(Records from a data collection)

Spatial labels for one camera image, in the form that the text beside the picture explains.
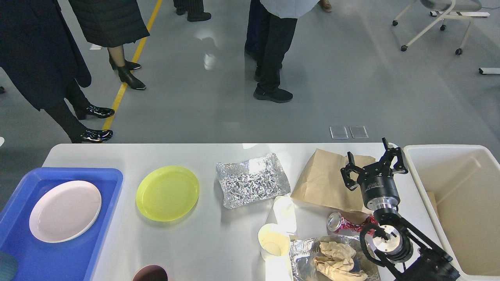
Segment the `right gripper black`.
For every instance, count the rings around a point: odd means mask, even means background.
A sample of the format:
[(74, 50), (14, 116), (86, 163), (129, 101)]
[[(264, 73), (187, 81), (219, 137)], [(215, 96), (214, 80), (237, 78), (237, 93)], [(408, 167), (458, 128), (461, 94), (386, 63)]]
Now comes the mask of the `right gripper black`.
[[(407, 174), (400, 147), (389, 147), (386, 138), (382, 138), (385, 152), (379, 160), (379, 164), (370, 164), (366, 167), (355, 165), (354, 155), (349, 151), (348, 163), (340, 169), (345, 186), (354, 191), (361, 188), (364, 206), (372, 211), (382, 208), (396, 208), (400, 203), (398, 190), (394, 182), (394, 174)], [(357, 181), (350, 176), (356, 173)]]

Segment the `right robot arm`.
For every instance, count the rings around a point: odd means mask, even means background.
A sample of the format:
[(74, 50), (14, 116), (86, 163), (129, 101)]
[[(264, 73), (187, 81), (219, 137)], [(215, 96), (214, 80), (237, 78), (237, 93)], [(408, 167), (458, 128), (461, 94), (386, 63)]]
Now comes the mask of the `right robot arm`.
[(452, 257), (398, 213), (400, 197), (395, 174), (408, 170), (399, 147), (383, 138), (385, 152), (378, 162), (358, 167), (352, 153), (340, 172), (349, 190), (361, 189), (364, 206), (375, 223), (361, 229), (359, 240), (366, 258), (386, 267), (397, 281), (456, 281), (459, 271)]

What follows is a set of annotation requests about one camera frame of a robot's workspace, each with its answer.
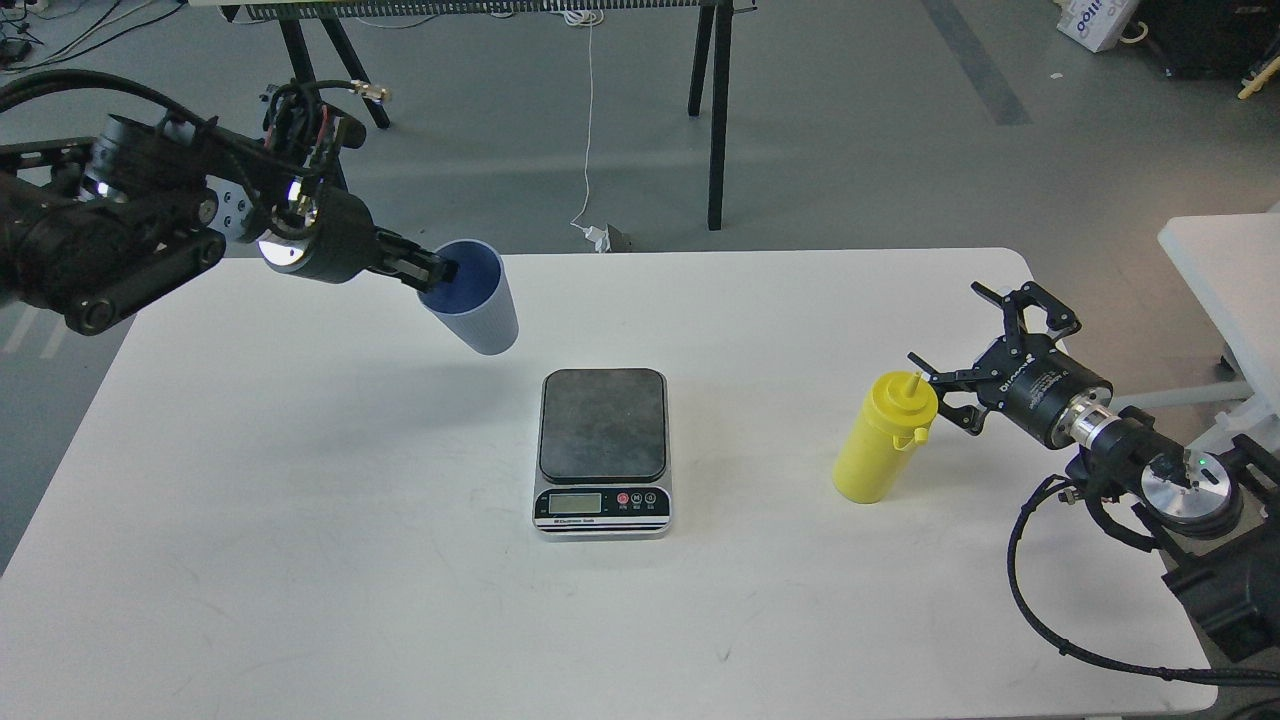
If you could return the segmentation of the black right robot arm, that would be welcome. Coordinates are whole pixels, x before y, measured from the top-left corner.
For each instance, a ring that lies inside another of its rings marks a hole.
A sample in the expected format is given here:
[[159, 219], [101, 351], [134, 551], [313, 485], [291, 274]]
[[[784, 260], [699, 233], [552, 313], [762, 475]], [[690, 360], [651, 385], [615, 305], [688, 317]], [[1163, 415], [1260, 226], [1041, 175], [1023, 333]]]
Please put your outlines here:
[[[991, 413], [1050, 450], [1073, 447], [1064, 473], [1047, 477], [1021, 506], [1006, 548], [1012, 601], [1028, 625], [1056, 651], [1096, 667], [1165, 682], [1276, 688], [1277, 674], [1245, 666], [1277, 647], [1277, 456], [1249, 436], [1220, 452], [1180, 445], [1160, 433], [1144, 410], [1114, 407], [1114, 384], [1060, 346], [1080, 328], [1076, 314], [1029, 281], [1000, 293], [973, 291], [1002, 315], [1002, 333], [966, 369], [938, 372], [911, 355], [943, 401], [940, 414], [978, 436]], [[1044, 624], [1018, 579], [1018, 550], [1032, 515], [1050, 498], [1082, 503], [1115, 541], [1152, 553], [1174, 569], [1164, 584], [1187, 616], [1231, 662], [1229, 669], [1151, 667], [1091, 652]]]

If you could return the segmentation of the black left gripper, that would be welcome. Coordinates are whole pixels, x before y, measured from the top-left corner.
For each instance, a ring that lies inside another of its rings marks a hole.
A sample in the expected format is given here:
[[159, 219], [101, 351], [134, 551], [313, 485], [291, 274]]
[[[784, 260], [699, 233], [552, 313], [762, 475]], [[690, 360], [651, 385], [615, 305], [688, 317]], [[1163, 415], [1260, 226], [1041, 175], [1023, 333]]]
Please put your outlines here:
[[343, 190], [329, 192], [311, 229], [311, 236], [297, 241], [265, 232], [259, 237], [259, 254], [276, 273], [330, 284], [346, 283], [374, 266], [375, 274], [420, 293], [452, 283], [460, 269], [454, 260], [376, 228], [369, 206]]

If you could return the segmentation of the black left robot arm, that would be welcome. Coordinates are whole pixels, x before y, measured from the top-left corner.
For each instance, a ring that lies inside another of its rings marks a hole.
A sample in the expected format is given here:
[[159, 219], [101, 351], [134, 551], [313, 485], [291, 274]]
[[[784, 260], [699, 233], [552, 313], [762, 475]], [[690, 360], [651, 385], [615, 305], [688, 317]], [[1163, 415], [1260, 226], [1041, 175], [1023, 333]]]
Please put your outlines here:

§ **TASK TO CARRY OUT**
Set aside each line above that includes the string "Coordinates" and report it.

§ **TASK RESPONSE**
If you could return the segmentation of the black right robot arm, that would be welcome. Coordinates are whole pixels, x before y, measured from the top-left corner.
If you could return the segmentation of the black left gripper, that would be welcome. Coordinates are whole pixels, x before y, measured from the top-left corner.
If you could return the segmentation of the black left robot arm, that would be welcome. Coordinates are whole pixels, x before y, measured from the top-left corner.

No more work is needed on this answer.